I don't know if I'm mad or I'm ill or what, but I'm uncomfortable. Utterly uncomfortable.. I'm at home nowhere, I can't settle. I can't think, I can't concentrate on anything, my memory has gone to shreds.

Now I know this is just a low point, but every fall requires every single ounce of my strength to keep me afloat, and I can't help but feel this is just a massive waste of time. I need to write, I need to animate, I've got so many things I want to work on, but I can't because I'm getting lost in my own home.

I need to go to the doctors. I've been terrified for so many years of having to live off drugs for the rest of my life, but in all honesty, this is the closest I've been since a long while to killing myself.

You see, the thing with suicide is, every now and again I want to hide away, run from everything that scares me, and sometimes suicide seems like a pretty idea. Then I come around to thinking that being dead wouldn't be that bad after all, less reality tv and all that. ;) But of course, I can combat it, otherwise, well, I'd be dead.

But recently my main arguement for staying alive has been comprimised. I dare to even think about it at the moment, I don't want to recall in fear it'll send me down again. The loss of memory is the only defence I seem to have against myself at the moment, to forget all the thoughts, the insights into myself and why I don't want to live anymore. Forget all about it and live like some demented zombie with no idea where he is.

I don't even know what I'm afraid of anymore, I'm not even sure if I'm afraid of anything. I just know life is beginning to become more and more dulling, unable to find the concentration to start having fun again, no matter what I do. In company I can often feel alone, for while my friends who I love to bits can provide me with so much, I always feel as if I'm missing some major aspect, but I don't know what it is.

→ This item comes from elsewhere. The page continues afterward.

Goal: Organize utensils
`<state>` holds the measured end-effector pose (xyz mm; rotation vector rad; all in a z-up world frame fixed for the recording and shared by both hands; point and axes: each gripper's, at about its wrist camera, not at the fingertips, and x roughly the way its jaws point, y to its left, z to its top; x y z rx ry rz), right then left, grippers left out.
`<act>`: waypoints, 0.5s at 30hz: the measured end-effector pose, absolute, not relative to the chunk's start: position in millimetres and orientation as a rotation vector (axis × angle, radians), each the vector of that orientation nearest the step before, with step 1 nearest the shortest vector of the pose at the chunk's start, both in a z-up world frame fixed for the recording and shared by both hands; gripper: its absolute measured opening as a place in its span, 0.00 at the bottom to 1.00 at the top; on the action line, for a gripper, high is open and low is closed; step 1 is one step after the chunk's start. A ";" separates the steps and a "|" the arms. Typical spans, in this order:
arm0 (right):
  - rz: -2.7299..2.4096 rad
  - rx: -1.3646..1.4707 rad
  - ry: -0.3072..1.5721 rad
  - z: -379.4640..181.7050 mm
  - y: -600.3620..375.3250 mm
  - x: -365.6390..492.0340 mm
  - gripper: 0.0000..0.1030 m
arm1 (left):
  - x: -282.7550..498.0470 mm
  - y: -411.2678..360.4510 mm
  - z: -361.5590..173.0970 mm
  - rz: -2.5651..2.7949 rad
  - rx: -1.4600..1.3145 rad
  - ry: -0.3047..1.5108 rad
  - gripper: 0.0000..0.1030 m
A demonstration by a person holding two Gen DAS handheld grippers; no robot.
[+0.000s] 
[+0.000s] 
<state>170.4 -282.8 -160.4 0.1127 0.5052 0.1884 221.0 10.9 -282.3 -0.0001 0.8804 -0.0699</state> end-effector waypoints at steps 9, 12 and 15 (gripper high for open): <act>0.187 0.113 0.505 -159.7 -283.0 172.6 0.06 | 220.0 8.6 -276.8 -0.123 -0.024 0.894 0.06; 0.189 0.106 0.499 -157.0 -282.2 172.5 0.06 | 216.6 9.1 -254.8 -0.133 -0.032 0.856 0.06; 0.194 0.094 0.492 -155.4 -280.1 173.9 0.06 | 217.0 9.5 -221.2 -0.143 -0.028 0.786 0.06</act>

I can relate to everyone, we all have something in common. But it's the bits of me that are stuck inside that make me lonely, the insanity, the swirling memories inside my head like some demented whirlpool that's washing around in my head. I can't see a thing and I'm lost in my own mind. I've got so many things to do, and I feel like everything I do seems to end in utter failure.

I thought I'd got through this, but I realise now that this isn't something that will ever leave me, it's just something I had to learn to live with... which I guess I have, in a way. But I want more, I don't want this and I want to be without it as much as possible. It's crippling me, and when I need the energy to actually get myself physically checked out as well [my back has been extremely bad for a few years, and I hate having to go the doctors over and over being misdiagnosed again and again], then I know I really need to do something.

I want to go to Uni next year, there are some really fascinating courses in animation and film production that I want to go and study. I've got my story that I'm desperately trying to write but I'm forced to stop and concentrate on my own mentality for fear of what I'd become if I stop fighting myself. I don't want to write a story from this perspective, which is a very selfish one... there are parts I need to use it for, just from experience, but there's so much more I need to write from feeling, and those feelings, of love and magic and hope, are nowhere near as amplified as I need them.

So well, I'm writing this because I'm going to see doctors, try and get medication, I know therapy won't help... I've got plenty of people to talk to, and I know pretty much exactly what my problem is.

Is there anyone here that can relate to this? I need a little encouragement at the moment and I've got nowhere else to turn. Is anyone on medication for being, well...?

I know I'm different, a little bizzare maybe, but I know I've not got that much time in this life, and I can't keep falling into the trap of wasting it when I could be living and producing as much as I can before my time's up.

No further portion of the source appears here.